# TASK STATEMENT
In the listing below, pick out lines with "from".

# INPUT DATA
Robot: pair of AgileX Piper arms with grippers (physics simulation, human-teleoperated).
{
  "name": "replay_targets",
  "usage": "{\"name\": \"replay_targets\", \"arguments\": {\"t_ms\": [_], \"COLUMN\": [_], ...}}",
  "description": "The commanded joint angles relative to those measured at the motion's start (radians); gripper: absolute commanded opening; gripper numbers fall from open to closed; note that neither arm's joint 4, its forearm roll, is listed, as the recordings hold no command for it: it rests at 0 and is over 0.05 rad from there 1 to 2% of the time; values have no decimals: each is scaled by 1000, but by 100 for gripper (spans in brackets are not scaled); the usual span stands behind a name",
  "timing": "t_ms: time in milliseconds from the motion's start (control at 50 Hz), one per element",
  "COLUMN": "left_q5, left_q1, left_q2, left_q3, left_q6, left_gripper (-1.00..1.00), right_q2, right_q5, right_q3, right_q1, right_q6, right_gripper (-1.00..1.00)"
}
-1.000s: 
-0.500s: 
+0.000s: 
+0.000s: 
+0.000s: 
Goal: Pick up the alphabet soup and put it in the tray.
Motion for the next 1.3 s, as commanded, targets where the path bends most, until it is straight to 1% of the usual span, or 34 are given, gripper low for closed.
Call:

# OUTPUT
  "description": "The commanded joint angles relative to those measured at the motion's start (radians); gripper: absolute commanded opening; gripper numbers fall from open to closed; note that neither arm's joint 4, its forearm roll, is listed, as the recordings hold no command for it: it rests at 0 and is over 0.05 rad from there 1 to 2% of the time; values have no decimals: each is scaled by 1000, but by 100 for gripper (spans in brackets are not scaled); the usual span stands behind a name",
  "timing": "t_ms: time in milliseconds from the motion's start (control at 50 Hz), one per element",

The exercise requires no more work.